Models

Large language models are the most powerful AI tools available today — they serve as the engine that powers agent execution.

Models are the reasoning engine of agents. They drive the agent's decision-making process, determining which tools to call, how to interpret results, and when to provide the final answer. DeepSeek, with its openness, innovation, and excellent cost-efficiency, has become one of the preferred LLMs for agent development.

Creating a Model

Everything starts with createModel(). You only need to specify the model name to create a model instance — the API key is automatically read from the DEEPSEEK_API_KEY environment variable:

import { createModel } from 'deepseek-kit'

const model = createModel({
  model: 'deepseek-v4-flash',
})

If you need to explicitly pass an API key or use a custom endpoint, you can configure apiKey and baseURL:

const model = createModel({
  model: 'deepseek-v4-flash',
  apiKey: 'your-api-key',
  baseURL: 'https://api.deepseek.com',
})

Sending Requests

Once you've created a model, you can use invoke() to send a complete chat completion request and get the model's full response:

const completion = await model.invoke({
  messages: [
    { role: 'user', content: 'Hello!' },
  ],
})

console.log(completion.choices[0].message.content)

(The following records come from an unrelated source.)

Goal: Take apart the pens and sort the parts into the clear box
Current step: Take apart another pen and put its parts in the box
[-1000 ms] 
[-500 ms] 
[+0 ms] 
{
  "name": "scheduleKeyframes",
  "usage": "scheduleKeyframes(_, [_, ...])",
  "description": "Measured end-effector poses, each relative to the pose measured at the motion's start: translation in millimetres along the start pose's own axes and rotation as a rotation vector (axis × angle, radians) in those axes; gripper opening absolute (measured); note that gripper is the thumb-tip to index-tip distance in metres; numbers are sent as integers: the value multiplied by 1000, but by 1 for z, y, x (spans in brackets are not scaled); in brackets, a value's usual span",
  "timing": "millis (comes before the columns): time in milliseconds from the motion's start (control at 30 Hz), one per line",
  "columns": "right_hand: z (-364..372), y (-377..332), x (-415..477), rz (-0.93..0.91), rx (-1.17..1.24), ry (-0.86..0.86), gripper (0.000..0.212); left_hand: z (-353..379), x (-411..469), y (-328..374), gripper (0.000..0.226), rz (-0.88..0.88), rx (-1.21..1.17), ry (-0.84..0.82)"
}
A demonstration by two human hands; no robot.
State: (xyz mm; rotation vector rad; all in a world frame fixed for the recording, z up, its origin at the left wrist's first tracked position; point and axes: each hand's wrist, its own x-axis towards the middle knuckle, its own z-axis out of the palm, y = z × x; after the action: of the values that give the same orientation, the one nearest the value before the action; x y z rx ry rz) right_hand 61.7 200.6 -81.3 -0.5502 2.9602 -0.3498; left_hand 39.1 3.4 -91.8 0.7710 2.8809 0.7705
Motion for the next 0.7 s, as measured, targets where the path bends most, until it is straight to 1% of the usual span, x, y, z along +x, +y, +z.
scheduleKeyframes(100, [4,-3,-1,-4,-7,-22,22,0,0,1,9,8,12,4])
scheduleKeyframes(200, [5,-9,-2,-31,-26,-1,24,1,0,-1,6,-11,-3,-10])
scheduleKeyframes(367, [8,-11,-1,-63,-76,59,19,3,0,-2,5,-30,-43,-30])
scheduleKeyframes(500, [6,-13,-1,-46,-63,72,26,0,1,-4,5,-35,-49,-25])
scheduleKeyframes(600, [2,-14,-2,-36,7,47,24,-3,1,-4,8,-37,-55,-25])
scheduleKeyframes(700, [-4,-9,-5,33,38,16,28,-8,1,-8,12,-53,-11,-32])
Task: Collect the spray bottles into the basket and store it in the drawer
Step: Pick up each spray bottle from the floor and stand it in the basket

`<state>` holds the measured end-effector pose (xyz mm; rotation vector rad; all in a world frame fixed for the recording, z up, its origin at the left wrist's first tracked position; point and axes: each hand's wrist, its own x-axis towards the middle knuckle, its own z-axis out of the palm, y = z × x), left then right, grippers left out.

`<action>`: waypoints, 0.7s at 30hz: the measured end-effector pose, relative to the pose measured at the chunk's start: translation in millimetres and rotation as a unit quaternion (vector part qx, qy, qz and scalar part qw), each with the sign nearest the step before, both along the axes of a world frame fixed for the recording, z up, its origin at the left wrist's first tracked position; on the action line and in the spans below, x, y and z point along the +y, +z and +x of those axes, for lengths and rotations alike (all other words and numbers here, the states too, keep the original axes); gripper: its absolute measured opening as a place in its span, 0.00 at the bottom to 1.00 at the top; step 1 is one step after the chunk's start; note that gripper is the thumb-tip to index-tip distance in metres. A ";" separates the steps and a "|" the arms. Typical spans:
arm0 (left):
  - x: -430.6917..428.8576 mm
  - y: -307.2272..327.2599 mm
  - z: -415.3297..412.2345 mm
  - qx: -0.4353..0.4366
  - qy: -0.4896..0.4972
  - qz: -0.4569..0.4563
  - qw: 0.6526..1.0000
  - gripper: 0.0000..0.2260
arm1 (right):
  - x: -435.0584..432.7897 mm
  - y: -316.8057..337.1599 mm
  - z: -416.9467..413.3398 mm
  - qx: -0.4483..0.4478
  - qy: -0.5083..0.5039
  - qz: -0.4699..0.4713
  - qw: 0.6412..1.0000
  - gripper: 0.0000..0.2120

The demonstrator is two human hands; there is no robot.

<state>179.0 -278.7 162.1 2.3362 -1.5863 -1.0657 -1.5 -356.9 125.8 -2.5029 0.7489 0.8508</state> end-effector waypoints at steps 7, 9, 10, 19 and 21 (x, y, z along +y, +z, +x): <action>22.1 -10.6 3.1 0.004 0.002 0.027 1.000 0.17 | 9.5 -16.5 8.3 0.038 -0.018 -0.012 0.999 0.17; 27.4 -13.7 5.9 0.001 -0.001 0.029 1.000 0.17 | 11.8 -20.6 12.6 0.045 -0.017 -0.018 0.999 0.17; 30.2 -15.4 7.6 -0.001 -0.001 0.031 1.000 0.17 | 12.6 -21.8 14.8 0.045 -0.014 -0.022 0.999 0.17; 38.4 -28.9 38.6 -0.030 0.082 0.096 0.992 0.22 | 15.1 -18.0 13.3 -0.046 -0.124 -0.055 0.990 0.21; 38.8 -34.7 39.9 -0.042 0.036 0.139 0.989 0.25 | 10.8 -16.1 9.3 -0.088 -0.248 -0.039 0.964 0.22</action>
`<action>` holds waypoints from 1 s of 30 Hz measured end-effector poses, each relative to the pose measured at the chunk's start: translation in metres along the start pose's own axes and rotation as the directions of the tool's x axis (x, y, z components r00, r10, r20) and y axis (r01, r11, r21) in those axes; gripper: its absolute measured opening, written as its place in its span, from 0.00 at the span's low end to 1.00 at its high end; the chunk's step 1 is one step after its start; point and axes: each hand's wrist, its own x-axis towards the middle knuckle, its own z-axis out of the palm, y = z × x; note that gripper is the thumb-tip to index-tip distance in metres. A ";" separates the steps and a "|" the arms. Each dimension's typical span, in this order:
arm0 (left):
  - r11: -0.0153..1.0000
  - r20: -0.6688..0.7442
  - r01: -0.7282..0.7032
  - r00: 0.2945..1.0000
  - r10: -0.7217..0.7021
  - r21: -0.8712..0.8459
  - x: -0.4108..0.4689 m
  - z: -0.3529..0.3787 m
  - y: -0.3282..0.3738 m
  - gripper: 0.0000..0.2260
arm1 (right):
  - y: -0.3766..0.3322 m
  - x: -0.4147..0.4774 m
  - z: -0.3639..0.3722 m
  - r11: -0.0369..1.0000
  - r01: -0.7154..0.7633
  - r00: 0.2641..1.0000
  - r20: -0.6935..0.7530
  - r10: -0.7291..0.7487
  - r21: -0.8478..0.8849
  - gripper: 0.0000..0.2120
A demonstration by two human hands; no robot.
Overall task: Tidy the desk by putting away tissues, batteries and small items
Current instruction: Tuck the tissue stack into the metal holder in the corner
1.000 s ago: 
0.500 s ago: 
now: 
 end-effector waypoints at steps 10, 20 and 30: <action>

If you want to receive the model's output in real time, you can use invokeStream() for streaming requests:

for await (const chunk of model.invokeStream({
  messages: [{ role: 'user', content: 'Hello!' }],
})) {
  if (chunk.choices[0]?.delta?.content) {
    process.stdout.write(chunk.choices[0].delta.content)
  }
}

Enabling Thinking Mode

DeepSeek models have thinking mode enabled by default. The model performs deep reasoning before answering, which is ideal for handling complex problems. The default reasoning effort is 'high'. You can disable thinking mode or adjust the reasoning effort as needed:

// Default configuration (thinking mode enabled)
const model = createModel({
  model: 'deepseek-v4-flash',
})

// Disable thinking mode
const model = createModel({
  model: 'deepseek-v4-flash',
  thinking: { type: 'disabled' },
})

// Adjust reasoning effort
const model = createModel({
  model: 'deepseek-v4-flash',
  reasoningEffort: 'max',
})

Cloning Model Configuration

When you need to create instances with different configurations based on the same model, you can use withConfig() to avoid repeated initialization:

const flashModel = createModel({ model: 'deepseek-v4-flash' })
const proModel = flashModel.withConfig({ model: 'deepseek-v4-pro' })

withConfig() merges the new configuration into the current instance and returns a new model instance — the original instance is not affected.

API Reference

Parameters

modelrequiredModel
Model identifier. Supports deepseek-v4-flash, deepseek-v4-pro, or a custom string.
apiKeystring
DEEPSEEK_API_KEY env variable
DeepSeek API key.
baseURLstring
https://api.deepseek.com
API base URL.
userIdstring
Optional user identifier.
thinking{ type: 'enabled' | 'disabled' }
Enable/disable thinking mode.
reasoningEffort'high' | 'max'
Reasoning effort level.
maxTokensnumber
Maximum number of tokens to generate.
temperaturenumber
Sampling temperature (0-2).
topPnumber
Nucleus sampling parameter.
streamOptions{ include_usage: boolean }
Streaming options.
timeoutnumber
60000
Request timeout in milliseconds.
maxRetriesnumber
3
Maximum retry count for 429/500/503 errors.

Methods

invoke(params: InvokeParams)Promise<ChatCompletion>
Send a chat completion request and return the full response.
invokeStream(params: InvokeParams)AsyncGenerator<ChatCompletionChunk>
Streaming chat completion, returning an async generator of chunks.
fim(params: FIMParams)Promise<FIMResponse>
Fill-in-the-Middle code completion.
list()Promise<ListModelsResponse>
Get the list of available models.
balance()Promise<UserBalanceResponse>
Query account balance.
withConfig(options: Partial<ModelOptions>)DeepSeekModel
Create a model instance with merged configuration.